-- WORK ORDER --
If a line in the data has the string "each", please show it.

-- PROVIDED DATA --
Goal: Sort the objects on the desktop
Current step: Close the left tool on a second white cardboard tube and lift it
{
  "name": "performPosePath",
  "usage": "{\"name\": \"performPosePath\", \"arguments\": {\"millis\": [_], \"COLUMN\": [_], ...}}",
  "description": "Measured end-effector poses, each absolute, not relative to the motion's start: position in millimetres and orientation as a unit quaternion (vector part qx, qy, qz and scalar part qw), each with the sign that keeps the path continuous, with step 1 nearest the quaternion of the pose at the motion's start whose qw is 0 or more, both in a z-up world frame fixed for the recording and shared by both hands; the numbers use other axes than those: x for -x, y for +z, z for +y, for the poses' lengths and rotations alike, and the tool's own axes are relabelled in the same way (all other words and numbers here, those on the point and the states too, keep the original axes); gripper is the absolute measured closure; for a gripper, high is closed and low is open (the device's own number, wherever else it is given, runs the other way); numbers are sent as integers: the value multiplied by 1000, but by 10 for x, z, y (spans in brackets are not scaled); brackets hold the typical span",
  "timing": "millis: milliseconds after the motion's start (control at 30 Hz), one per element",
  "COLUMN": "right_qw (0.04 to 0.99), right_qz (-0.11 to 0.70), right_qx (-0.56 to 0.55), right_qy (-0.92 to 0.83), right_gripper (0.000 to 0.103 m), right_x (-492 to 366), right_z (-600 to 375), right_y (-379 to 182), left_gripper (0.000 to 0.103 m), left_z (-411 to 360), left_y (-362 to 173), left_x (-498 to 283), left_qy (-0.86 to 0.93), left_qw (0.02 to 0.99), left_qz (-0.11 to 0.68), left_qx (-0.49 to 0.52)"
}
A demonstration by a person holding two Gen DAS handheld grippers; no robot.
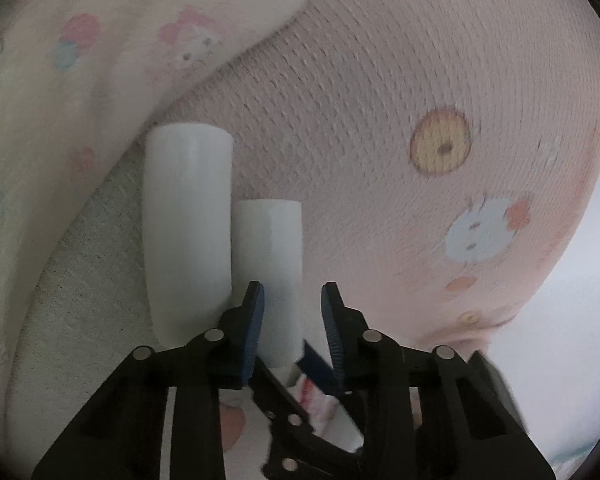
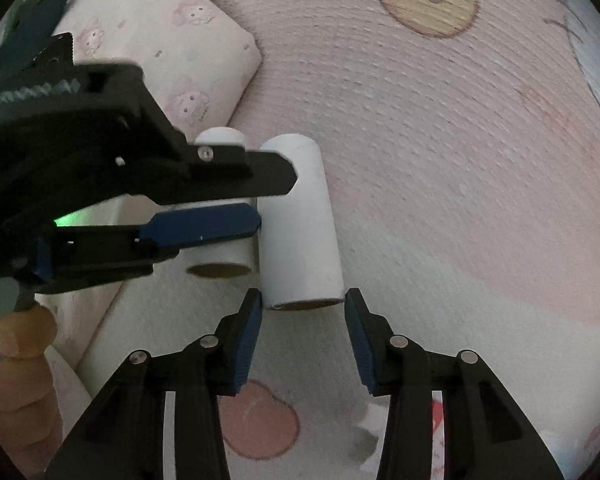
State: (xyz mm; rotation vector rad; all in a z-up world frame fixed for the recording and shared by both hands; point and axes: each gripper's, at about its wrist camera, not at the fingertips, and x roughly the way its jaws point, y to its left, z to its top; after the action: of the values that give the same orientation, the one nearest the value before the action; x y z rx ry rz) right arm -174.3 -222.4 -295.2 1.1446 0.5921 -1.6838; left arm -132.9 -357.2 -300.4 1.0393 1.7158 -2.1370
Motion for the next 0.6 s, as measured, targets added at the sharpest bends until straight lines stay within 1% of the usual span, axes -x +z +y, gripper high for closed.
{"name": "performPosePath", "arguments": {"millis": [133,233,333,467,533,600], "right_qw": [471,453,442,428,428,427], "right_qz": [223,211,209,182,170,160], "right_qx": [-494,-529,-530,-548,-551,-552], "right_qy": [-696,-686,-693,-695,-696,-698], "right_gripper": [63,63,64,64,64,64], "right_x": [1771,1795,1780,1767,1728,1652], "right_z": [-2061,-1920,-1744,-1506,-1401,-1293], "right_y": [-2937,-2967,-2962,-2937,-2897,-2848], "left_gripper": [69,69,69,70,70,70], "left_z": [-3381,-3279,-3201,-3088,-2983,-2886], "left_y": [-3057,-3160,-3261,-3326,-3320,-3269], "left_x": [1399,1397,1348,1265,1165,1076], "left_qy": [-734,-715,-696,-672,-666,-674], "left_qw": [105,68,36,11,-2,-3], "left_qz": [535,559,582,612,615,601], "left_qx": [-406,-415,-419,-417,-422,-430]}}
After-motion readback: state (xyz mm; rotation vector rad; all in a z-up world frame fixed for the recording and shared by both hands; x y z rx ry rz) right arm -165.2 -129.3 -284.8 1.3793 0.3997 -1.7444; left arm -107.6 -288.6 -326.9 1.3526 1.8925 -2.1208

-- RESULT OF THIS EXERCISE --
  "description": "Measured end-effector poses, each absolute, not relative to the motion's start: position in millimetres and orientation as a unit quaternion (vector part qx, qy, qz and scalar part qw), each with the sign that keeps the path continuous, with step 1 nearest the quaternion of the pose at the motion's start whose qw is 0 or more, both in a z-up world frame fixed for the recording and shared by both hands; the numbers use other axes than those: x for -x, y for +z, z for +y, for the poses' lengths and rotations alike, and the tool's own axes are relabelled in the same way (all other words and numbers here, those on the point and the states too, keep the original axes); gripper is the absolute measured closure; for a gripper, high is closed and low is open (the device's own number, wherever else it is given, runs the other way); numbers are sent as integers: the value multiplied by 1000, but by 10 for x, z, y (spans in brackets are not scaled); brackets hold the typical span",
State: (xyz mm; rotation vector rad; all in a z-up world frame fixed for the recording and shared by both hands; point and axes: each gripper's, at about its wrist camera, not at the fingertips, and x roughly the way its jaws point, y to its left, z to its top; after the action: of the values that give the same orientation, the one nearest the value before the action; x y z rx ry rz) right arm -174.3 -222.4 -295.2 1.1446 0.5921 -1.6838; left arm -132.9 -357.2 -300.4 1.0393 1.7158 -2.1370

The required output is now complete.